GlobalVision Spelling Inspection Mode Review:

Lastly, we have GlobalVision software. Unlike the other programs, GlobalVision has both desktop and web versions, with multiple proofreading solutions available: Spelling, Text, Graphics, Barcode, Braille, and even Color Inspection modes. For our test, we performed a spelling inspection in GlobalVision Web.

GlobalVision picked up all the spelling errors too and generated a report for future reference. Meant for corporate usage, GlobalVision features an onboard dictionary that can be added to like Word, to prevent false positives in the future. The comparison to Word is relatively apt. Unlike in Grammarly, the spellcheck features in both Word and GlobalVision are meant as a complementary tool instead of the main attraction.

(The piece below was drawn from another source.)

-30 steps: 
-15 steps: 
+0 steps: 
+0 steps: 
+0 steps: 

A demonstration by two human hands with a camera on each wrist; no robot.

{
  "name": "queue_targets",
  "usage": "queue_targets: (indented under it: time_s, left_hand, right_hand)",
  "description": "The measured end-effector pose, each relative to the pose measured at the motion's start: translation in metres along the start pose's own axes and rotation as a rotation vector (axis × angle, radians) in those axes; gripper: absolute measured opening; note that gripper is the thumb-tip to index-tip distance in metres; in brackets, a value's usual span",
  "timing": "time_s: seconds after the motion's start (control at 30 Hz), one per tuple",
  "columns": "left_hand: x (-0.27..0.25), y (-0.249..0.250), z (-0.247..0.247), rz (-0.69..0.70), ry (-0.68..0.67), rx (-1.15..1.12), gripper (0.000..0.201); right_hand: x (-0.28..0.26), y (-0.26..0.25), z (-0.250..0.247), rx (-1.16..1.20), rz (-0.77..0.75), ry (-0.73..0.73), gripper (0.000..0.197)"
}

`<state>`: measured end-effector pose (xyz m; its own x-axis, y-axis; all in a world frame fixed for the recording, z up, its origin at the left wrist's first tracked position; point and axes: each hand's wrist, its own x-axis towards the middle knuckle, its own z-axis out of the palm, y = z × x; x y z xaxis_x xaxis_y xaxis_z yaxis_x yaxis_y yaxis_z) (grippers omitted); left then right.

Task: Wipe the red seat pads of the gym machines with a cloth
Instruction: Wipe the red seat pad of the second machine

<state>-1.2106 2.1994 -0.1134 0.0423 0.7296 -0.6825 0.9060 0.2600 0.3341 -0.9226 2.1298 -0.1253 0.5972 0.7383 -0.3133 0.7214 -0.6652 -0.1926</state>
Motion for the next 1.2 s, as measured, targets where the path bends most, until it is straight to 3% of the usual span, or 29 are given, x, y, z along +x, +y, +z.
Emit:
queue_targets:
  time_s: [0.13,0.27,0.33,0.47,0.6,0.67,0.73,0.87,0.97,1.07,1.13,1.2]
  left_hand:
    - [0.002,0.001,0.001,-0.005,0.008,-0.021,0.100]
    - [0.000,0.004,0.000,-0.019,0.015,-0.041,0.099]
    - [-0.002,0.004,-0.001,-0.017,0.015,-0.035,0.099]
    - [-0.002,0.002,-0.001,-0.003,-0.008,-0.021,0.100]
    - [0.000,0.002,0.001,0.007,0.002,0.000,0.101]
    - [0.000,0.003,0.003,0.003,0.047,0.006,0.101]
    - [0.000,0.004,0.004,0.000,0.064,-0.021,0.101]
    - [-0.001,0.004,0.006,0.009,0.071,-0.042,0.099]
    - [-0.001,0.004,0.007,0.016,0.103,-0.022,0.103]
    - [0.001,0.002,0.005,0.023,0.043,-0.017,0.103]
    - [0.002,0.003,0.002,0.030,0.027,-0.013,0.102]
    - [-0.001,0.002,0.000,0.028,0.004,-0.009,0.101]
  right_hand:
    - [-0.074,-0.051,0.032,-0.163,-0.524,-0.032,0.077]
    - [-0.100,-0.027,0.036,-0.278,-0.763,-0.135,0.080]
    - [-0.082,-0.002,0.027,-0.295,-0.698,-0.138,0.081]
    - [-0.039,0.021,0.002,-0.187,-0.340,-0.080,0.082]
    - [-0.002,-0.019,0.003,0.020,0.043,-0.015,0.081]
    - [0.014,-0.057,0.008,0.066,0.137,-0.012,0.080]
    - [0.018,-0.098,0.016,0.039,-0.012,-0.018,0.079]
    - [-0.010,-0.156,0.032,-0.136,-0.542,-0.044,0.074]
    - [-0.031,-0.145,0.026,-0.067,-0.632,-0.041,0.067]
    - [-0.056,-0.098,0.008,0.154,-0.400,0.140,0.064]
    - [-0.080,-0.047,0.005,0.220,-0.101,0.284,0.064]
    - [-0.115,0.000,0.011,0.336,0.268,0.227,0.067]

In that respect, it makes sense Grammarly would have the best test results of all three options, even if only in English, as Word and GlobalVision each support many more languages. Whereas Word is a word processor though, GlobalVision is intended as comparison software, meaning the user can upload multiple files at a time. GlobalVision spellchecks PDF, Adobe® Illustrator®, and Word documents, among many others, which is ideal for graphic designers and those who consistently work with different types.

Truth be told, if you’re looking for a specially designed spellchecking tool with the best bang for your buck, Grammarly may be one of your best bets. If you’re looking for a word processor, Word is widely well-received, albeit with its share of frustrations. Nevertheless, its spellchecking feature is more than adequate (and can even be supplemented with Grammarly).

In sharp contrast, if you’re looking for digital proofreading software to perform pixel-by-pixel comparisons between two artwork files, decode barcodes, and translate Braille, GlobalVision’s Spelling Inspection is a nice-to-have, but it’s probably not the reason you’re buying the software.

Case in point, pricing options are available on the GlobalVision website, with different per-month packages available. Spelling comes included with the purchase of the Text Inspection option, which compares the text in two different documents, potentially two different file types with different layouts. This again speaks to how it comes down to what you’re looking for and need.

If it’s fast and largely accurate and reliable results, each tool that was reviewed above delivers, just in different contexts. They each work, but they get different jobs done. In other words, they’re far from created equal, especially for your specific needs. Pick the one that’s best for you.